I am fairly sure I am in love with life.
I am also fairly sure that my ex is hooking up with girls left right and center … That was my “icky” moment today. A part of me thought that he would just work on himself this year, get his head straightened out and then we’d discuss it further at the end of this year. I guess that was a bit unrealistic of me, wasn’t it?
He has every right to go date another girl (even though he reassured me that he wouldn’t be dating this year, nor would he get into a relationship until we had another go at it) or hook up with them. I know he is a flirt, a very good one at that. To almost every girl, he is irresistible And he never really does anything about it … I guess under the influence of friends and the freedom of being single, he decided otherwise.
My heart didn’t like admitting that he is perfectly fine without me, not giving me a second thought.
Note to self: Block him from facebook.
But .. Back to my other statement. Life is actually pretty okay right now. Yesterday I spent majority of the day laughing so much my stomach hurt with a new friend. I finished it off with an amazing jumping lesson and gym. Today I took my horse for a long trail ride and then got my haircut, which I know a pretty basic things. But hello, who doesn’t feel great after a haircut they are happy with?!

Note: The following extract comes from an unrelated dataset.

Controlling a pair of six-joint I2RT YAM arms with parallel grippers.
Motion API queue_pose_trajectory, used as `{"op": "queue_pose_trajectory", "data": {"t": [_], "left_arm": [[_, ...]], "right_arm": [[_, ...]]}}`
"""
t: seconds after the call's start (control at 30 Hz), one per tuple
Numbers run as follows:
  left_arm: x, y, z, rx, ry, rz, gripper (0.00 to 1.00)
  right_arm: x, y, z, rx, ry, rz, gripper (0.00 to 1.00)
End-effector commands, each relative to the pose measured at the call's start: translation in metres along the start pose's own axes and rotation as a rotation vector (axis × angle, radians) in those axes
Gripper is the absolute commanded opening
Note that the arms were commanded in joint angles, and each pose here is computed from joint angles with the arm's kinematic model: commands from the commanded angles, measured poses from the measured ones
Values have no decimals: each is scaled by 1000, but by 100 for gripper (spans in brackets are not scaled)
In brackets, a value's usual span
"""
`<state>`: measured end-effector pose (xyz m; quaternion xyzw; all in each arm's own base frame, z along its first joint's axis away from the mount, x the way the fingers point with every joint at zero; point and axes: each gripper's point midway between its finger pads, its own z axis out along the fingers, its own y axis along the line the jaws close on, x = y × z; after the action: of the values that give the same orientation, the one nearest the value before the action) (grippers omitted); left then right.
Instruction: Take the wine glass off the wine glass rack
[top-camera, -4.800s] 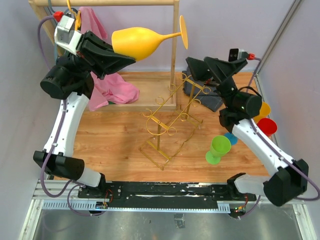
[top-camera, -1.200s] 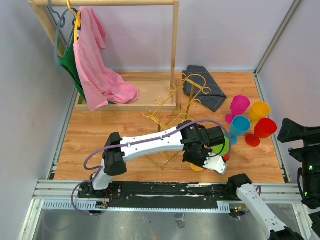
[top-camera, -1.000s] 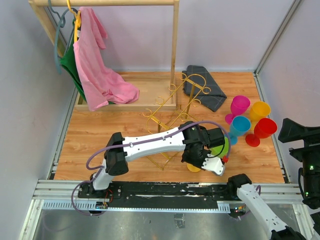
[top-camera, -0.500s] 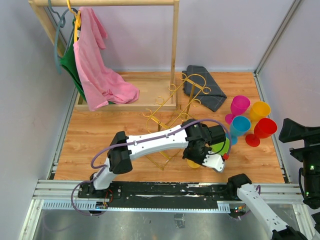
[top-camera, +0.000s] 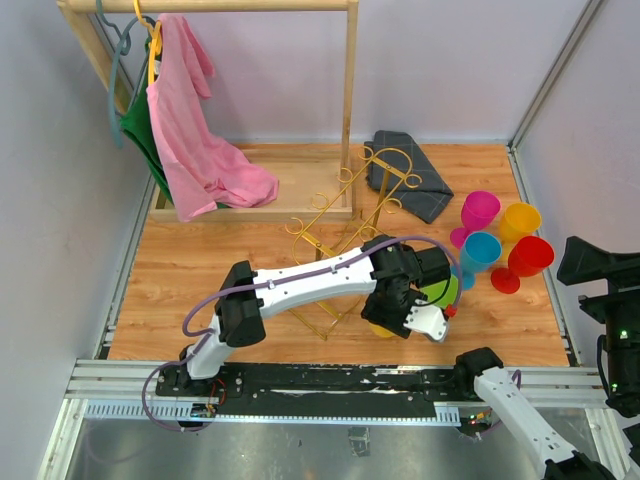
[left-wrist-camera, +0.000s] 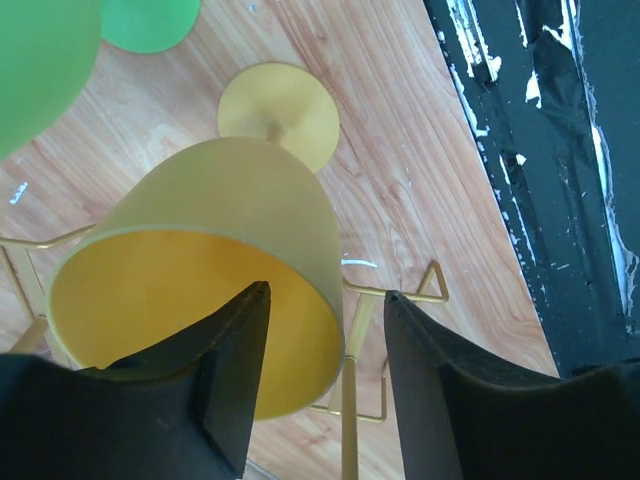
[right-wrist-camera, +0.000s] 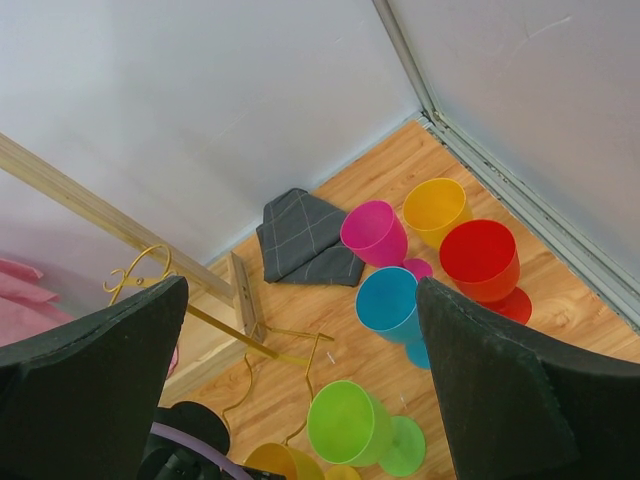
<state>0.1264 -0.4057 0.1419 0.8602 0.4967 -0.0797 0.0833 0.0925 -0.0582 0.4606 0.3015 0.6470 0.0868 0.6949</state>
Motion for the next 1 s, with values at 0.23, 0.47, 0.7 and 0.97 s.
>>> {"op": "queue_pose_trajectory", "data": {"t": [0.23, 0.47, 0.7, 0.97], "left_arm": [[-29, 26, -59, -170, -112, 52, 59], [-72, 40, -140, -349, -323, 118, 61], [-84, 83, -298, -874, -609, 112, 62], [116, 145, -443, -1292, -770, -415, 69]], "right_arm": [[5, 5, 8, -4, 15, -4, 99], [9, 13, 18, -11, 23, -16, 99], [10, 22, 36, 9, 25, -78, 99], [51, 44, 104, 82, 128, -314, 99]]}}
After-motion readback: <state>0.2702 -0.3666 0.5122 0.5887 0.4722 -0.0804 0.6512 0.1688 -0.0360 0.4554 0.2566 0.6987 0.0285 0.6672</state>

And tonight my mum is dragging me to a cooking class … It’ll be interesting to see if I don’t burn down the building.
I also organised a day trip to Bribie with three of my close friends, which will be coming up soon. One of them is taking a photography course so wants to do mini photo shoots that day. It will be full of fun, laughter, awesome yummy food (we’re making heaps of picnic food the day before), the beach and girl time. I have been itching for a day like this ever since my ex and I broke up.
Considering he comes home Thursday, I need to keep myself busy so I don’t have time to even think he’s in eye and ear shot.
And finally, I have myself a new goal. It probably won’t come into play until middle of next year, or whenever the selections are. But I want to get selected for the National Young Riders Showjumping Squad. I know my horse has the talent to do it, we both just need a little extra training. So I have paid for 3/4 weeks of show jumping and dressage training for him. If all goes well, his new educator will become my new coach. I really want to see where this trainer can take us, its time for us to step up our game.
Seriously, I feel so excited.
I have finally reached the point where I can plan a few weeks ahead. I can look a few months ahead now, rather than not knowing what on earth I’m going to do on a day-to-day basis.
I know the amount of training my horse, coach and I will have to do to be considered for the squad, which will distract me a lot. It will also help me get that kick-ass summer body I want.
This feeling is strange as it is exciting … I think I might be happy again …?!?